WHAT TO WORK ON ->
Starting at the line that contains "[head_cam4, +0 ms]" and stopping after the line that contains "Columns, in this", transcribe the listing below exactly; do not include any pictures.
[Start of section]
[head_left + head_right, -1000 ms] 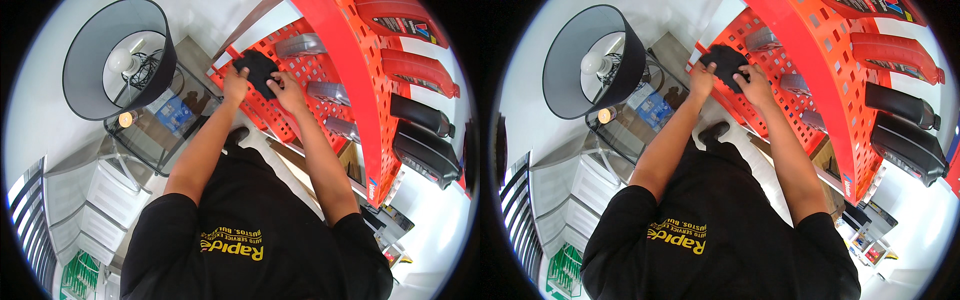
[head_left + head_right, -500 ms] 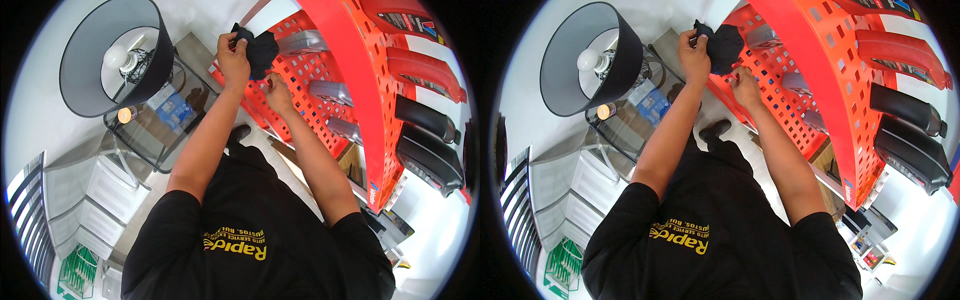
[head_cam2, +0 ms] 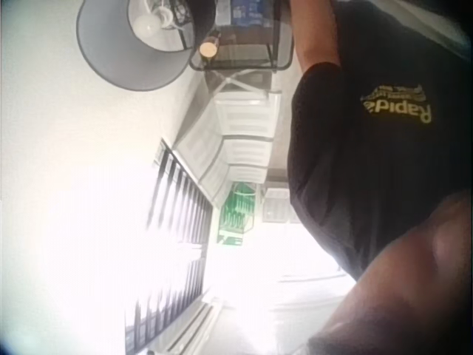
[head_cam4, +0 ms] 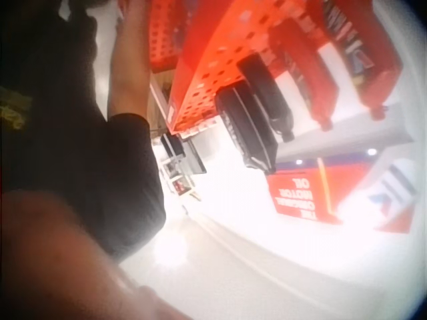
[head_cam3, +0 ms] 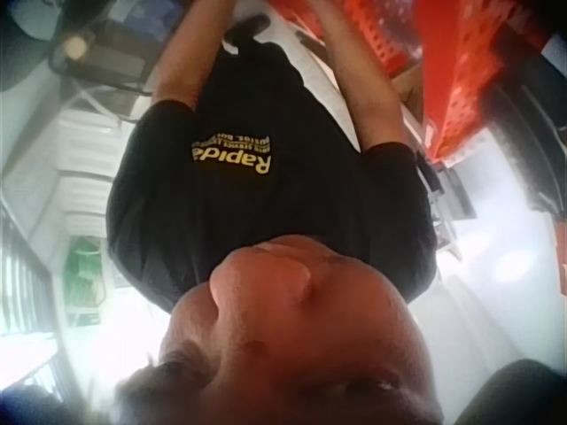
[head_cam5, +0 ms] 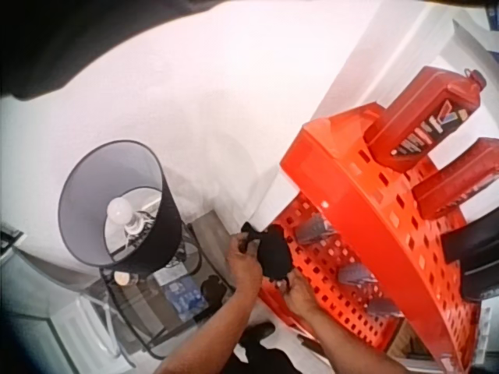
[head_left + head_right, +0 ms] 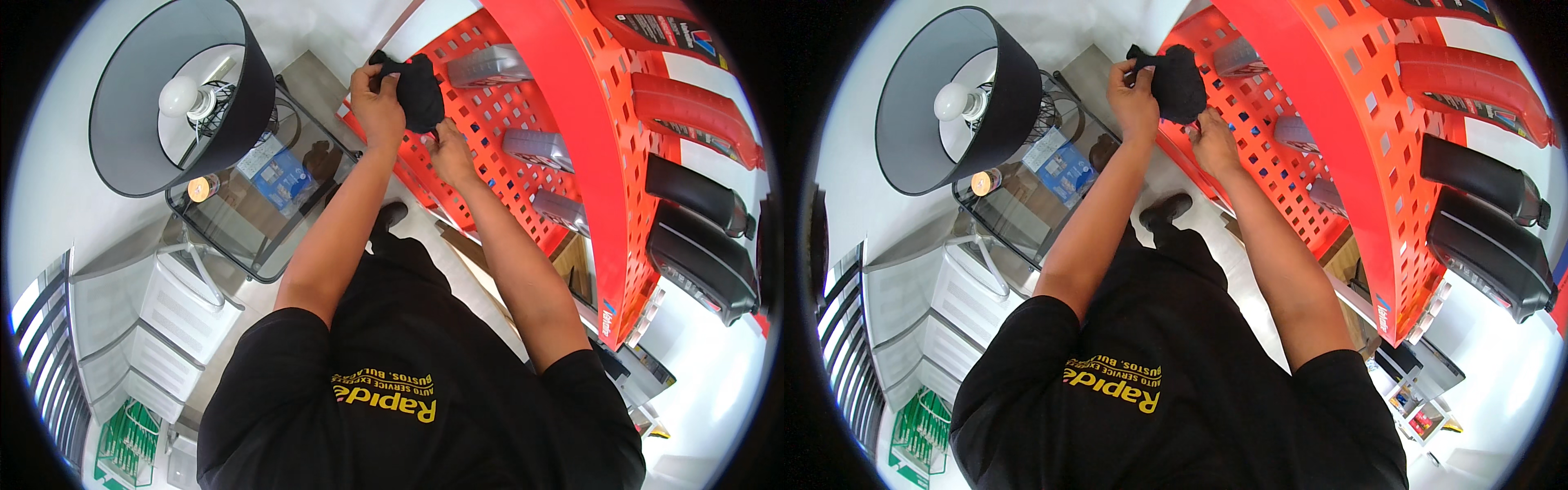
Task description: The person wipes Valvoline motor oil containers with a black cloth, handling them one at a time. They pick up each container, wipe its surface, and place it back on the red display rack. The person also wipes the rack itself between handling different containers.
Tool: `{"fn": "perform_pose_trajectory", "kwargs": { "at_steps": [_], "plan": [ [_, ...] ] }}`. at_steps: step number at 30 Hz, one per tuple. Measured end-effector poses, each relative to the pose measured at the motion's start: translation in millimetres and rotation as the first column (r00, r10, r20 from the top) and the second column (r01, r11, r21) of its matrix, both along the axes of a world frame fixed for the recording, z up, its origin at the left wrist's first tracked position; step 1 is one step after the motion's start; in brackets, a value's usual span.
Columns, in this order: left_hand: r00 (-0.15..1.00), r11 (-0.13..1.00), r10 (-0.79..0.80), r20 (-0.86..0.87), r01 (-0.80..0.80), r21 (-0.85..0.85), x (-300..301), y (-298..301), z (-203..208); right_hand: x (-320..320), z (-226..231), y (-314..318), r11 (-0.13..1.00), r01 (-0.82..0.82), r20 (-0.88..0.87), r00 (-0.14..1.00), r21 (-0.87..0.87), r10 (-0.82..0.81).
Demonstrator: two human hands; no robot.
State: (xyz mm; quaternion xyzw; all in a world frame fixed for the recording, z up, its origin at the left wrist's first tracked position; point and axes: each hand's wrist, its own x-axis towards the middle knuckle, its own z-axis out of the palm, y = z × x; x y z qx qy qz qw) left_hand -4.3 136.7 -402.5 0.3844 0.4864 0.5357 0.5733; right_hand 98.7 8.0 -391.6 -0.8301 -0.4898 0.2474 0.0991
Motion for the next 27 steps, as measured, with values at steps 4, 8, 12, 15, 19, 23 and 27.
{"fn": "perform_pose_trajectory", "kwargs": {
  "at_steps": [4,8,12,15,19,23,27],
  "plan": [
    [0.993,0.988,0.021,-0.12,-0.002,0.156,-2,6,-4,-1,0,1,0.998,0.005,-0.038,0.999,0.065,-0.002],
    [0.937,0.972,0.026,-0.347,0.057,0.228,-17,9,-30,-3,6,5,0.999,0.013,-0.057,0.998,0.04,-0.011],
    [0.888,0.978,0.024,-0.46,0.074,0.194,-17,10,-26,-3,10,6,0.999,0.013,-0.06,0.998,0.038,-0.011],
    [0.856,0.954,0.149,-0.494,0.006,0.299,-18,8,-23,0,-2,1,0.997,-0.005,-0.028,1.0,0.08,0.008],
    [0.951,0.999,-0.02,-0.309,0.029,0.024,-18,9,-11,2,-4,1,0.998,0.003,-0.026,1.0,0.062,-0.001],
    [0.997,0.999,-0.005,-0.079,0.003,-0.034,-6,6,-13,1,9,10,0.999,0.025,-0.094,0.995,-0.045,-0.03],
    [0.988,0.987,-0.019,-0.152,0.043,0.155,-2,-3,-5,3,12,9,0.998,0.043,-0.137,0.989,-0.036,-0.048]
  ]
}}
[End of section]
PROBLEM SOLUTION ->
[head_cam4, +0 ms] 
[head_cam3, +0 ms] 
[head_cam5, +0 ms] 
[head_left + head_right, +0 ms] 
Task description: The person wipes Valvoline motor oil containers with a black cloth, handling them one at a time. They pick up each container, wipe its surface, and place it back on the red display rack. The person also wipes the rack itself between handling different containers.
Tool: `{"fn": "perform_pose_trajectory", "kwargs": { "at_steps": [_], "plan": [ [_, ...] ] }}`. at_steps: step number at 30 Hz, one per tuple. Measured end-effector poses, each relative to the pose measured at the motion's start: translation in millimetres and rotation as the first column (r00, r10, r20 from the top) and the second column (r01, r11, r21) of its matrix, both along the axes of a world frame fixed for the recording, z up, its origin at the left wrist's first tracked position; step 1 is one step after the motion's start; in brackets, a value's usual span.
Columns, in this order: left_hand: r00 (-0.15..1.00), r11 (-0.13..1.00), r10 (-0.79..0.80), r20 (-0.86..0.87), r01 (-0.80..0.80), r21 (-0.85..0.85), x (-300..301), y (-298..301), z (-203..208); right_hand: x (-320..320), z (-226..231), y (-314..318), r11 (-0.13..1.00), r01 (-0.82..0.82), r20 (-0.88..0.87), r00 (-0.14..1.00), r21 (-0.87..0.87), r10 (-0.82..0.81).

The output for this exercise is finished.